Mire usted, en esto de la política internacional hay dos tipos de acuerdos: los que parecen de iguales… y los que parecen de iguales hasta que uno abre la cartera y el otro la mano. Y ahí es donde entramos con Estados Unidos y su idea de la “cooperación en seguridad”.
Claudia Sheinbaum no es de las que se espantan con el ruido del norte ni de las que se avientan al río sin ver si trae corriente. Desde que puso un pie en Palacio Nacional dejó claro que México no es patio trasero de nadie. Su discurso es firme: legalidad, derechos humanos y eficiencia operativa como condiciones, no como adornos. En otras épocas, eso de la seguridad fronteriza se traducía en muros, helicópteros y sermones en inglés mal traducidos. Hoy, la presidenta exige que la frontera sea segura, sí… pero también ordenada y humana, sin renunciar a la soberanía.

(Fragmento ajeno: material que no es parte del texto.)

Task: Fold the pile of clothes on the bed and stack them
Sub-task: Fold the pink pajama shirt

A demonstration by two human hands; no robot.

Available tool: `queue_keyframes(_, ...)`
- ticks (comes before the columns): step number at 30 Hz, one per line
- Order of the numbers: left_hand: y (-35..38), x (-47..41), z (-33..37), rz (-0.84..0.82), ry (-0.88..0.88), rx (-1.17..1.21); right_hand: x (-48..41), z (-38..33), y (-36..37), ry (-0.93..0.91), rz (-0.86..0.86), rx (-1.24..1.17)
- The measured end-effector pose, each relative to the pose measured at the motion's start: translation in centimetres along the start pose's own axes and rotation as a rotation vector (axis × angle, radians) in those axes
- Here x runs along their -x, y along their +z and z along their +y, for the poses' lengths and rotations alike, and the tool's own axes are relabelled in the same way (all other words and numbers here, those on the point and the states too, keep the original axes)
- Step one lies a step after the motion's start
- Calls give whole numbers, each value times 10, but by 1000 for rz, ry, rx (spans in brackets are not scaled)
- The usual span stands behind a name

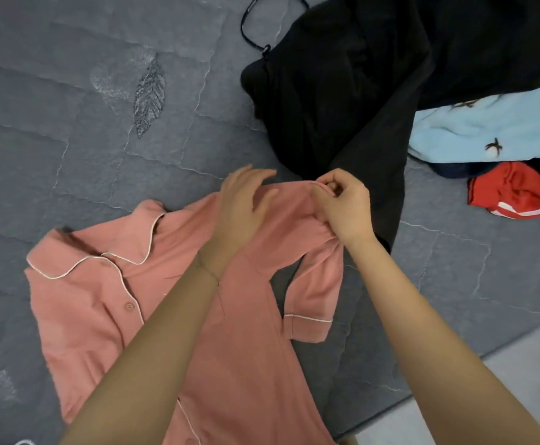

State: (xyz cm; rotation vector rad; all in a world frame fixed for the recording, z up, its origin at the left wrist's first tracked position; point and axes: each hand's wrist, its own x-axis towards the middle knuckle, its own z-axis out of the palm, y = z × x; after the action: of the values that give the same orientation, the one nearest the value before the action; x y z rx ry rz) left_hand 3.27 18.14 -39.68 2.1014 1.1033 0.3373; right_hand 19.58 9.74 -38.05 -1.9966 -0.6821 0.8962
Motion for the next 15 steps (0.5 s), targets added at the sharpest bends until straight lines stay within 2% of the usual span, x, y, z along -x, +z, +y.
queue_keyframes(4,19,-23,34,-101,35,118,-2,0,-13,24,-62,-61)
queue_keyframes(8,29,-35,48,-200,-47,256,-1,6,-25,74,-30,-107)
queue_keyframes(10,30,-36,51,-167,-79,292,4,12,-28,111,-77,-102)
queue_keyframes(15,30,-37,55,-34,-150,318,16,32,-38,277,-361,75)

Ronald Johnson, el embajador gringo, habla como si estuviera vendiendo un seguro contra tormentas: “inteligencia compartida, protección de infraestructuras, estándares sincronizados”. Suena bonito, pero Sheinbaum no compra sin leer la letra chiquita, y cuando no le conviene, simplemente dice “no”.
La diferencia está en que ella no llega a pedir prestado; llega a poner condiciones. Que la cooperación sirva para que México no sea la sala de espera de los migrantes rechazados. Que las fuerzas de seguridad trabajen coordinadas, sí, pero bajo mando y reglas mexicanas. Que la tecnología y la información que se compartan sean herramientas para el desarrollo nacional, no para la vigilancia externa.
Porque de eso se trata: que el combate al crimen organizado, la protección de redes eléctricas, bancos y aeropuertos, y la migración ordenada se hagan pensando en los intereses de México primero. Si los gringos quieren la frontera blindada, perfecto… pero que inviertan, respeten y cumplan su parte.
Sheinbaum entiende que el riesgo de este tipo de tratos es acabar haciendo de portero gratis: ellos más seguros y nosotros más cansados. Por eso, impone una regla clara: beneficios medibles para ambos lados y control mexicano sobre el timón.
La historia está llena de presidentes mexicanos que comenzaron negociando y terminaron obedeciendo. Sheinbaum no llegó a Palacio para repetir ese libreto. Sabe que cada acuerdo con Estados Unidos es una prueba de carácter, y que en política internacional el respeto no se pide, se ejerce.
Si mantiene este pulso, la frontera dejará de ser un muro imaginario que nos separa y se convertirá en un corredor estratégico que fortalezca a México sin que nadie dicte desde fuera cómo debemos abrir o cerrar nuestra propia puerta.